> What is needed: If a line in the data has the string "floor", please show it.

******************************

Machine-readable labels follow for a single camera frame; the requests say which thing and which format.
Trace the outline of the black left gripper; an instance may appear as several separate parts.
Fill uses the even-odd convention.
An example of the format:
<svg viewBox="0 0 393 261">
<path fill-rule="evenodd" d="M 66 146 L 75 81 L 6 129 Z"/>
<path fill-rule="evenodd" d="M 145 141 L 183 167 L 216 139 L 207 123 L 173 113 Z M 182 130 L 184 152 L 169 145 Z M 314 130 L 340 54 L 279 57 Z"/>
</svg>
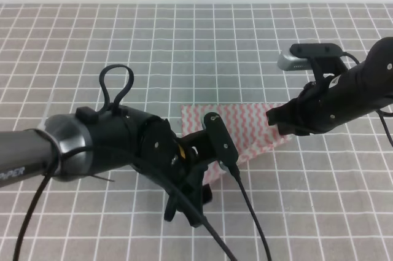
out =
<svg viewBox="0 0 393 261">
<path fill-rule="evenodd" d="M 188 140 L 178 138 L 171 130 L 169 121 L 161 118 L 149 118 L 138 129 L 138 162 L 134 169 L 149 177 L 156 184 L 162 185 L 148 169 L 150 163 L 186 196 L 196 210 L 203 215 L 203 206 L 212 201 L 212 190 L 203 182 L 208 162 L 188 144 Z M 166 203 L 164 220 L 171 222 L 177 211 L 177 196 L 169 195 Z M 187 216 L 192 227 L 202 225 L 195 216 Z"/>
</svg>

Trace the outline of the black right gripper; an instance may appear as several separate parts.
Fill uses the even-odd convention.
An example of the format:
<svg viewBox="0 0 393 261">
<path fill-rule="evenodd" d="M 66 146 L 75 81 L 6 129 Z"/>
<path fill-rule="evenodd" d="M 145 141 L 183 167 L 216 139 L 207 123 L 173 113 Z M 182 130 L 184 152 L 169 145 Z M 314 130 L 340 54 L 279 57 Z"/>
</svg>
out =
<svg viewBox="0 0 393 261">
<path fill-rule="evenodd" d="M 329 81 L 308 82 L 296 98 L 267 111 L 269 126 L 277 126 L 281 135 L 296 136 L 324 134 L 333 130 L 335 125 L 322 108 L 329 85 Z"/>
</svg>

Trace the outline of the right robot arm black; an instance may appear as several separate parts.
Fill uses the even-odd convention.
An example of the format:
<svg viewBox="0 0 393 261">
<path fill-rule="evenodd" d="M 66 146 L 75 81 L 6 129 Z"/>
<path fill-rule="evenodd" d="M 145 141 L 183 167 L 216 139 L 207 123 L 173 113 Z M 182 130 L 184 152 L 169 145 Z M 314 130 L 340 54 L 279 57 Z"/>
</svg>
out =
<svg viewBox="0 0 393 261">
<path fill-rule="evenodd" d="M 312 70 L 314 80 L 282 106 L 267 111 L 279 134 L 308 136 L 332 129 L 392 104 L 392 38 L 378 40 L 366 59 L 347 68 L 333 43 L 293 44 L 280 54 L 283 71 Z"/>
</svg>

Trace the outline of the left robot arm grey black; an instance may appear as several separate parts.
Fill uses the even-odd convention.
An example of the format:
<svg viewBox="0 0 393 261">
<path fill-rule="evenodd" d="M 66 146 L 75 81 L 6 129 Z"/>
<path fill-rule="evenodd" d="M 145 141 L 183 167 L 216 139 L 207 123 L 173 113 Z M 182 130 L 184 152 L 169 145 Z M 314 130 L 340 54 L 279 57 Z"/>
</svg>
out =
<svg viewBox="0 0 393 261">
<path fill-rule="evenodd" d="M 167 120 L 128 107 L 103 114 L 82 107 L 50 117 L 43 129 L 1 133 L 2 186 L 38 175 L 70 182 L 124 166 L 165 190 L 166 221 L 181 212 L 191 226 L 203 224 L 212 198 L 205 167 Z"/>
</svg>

******************************

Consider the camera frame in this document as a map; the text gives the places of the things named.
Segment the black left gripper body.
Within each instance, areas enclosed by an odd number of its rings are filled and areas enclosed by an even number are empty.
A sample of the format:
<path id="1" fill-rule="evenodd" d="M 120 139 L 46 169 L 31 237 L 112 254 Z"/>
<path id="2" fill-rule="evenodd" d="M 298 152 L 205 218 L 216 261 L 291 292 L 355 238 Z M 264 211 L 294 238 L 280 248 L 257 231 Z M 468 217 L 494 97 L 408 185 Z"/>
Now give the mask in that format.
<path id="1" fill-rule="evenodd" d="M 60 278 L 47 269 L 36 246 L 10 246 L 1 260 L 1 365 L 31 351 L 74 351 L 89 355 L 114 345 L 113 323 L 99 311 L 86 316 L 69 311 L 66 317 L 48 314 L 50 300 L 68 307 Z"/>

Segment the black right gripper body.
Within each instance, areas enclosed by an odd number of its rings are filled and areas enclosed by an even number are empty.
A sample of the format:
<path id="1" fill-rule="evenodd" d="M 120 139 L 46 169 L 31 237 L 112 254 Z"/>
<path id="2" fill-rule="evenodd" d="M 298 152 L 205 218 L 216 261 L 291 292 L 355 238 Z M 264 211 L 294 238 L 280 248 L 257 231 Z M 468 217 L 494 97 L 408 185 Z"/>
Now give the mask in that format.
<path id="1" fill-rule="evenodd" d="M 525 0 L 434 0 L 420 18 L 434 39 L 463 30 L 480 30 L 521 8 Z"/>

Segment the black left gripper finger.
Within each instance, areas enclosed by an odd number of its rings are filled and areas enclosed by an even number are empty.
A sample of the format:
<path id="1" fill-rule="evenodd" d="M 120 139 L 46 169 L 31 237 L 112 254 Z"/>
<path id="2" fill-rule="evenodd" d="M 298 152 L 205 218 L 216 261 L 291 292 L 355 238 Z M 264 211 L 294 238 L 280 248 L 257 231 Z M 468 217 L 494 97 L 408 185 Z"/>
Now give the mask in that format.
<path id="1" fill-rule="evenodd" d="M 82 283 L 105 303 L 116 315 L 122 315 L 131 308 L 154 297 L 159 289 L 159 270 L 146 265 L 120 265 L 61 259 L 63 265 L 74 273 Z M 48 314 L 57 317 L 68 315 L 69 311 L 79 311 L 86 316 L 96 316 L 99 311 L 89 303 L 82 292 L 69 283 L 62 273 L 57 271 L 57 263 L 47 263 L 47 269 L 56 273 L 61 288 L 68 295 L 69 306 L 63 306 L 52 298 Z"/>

******************************

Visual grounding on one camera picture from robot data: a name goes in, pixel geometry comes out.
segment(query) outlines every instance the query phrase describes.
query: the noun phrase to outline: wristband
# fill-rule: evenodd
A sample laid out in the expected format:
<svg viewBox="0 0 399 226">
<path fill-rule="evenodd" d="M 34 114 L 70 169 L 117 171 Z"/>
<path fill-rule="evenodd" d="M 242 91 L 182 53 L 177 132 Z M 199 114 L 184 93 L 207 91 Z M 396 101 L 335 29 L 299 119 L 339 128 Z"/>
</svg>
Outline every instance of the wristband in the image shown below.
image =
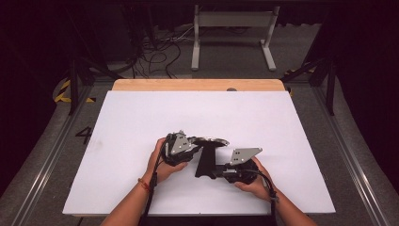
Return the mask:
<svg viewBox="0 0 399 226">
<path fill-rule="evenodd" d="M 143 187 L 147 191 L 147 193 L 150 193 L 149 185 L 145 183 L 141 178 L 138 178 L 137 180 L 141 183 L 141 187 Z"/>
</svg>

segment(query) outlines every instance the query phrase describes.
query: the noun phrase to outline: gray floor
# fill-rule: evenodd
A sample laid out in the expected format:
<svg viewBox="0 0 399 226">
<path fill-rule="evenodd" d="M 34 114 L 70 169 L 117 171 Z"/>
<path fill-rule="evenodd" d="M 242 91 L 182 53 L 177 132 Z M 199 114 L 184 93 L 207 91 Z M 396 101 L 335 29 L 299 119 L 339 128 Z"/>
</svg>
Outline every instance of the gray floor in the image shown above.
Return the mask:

******************************

> Result of this exercise:
query: the noun phrase to outline: gray floor
Outline every instance of the gray floor in the image shown above.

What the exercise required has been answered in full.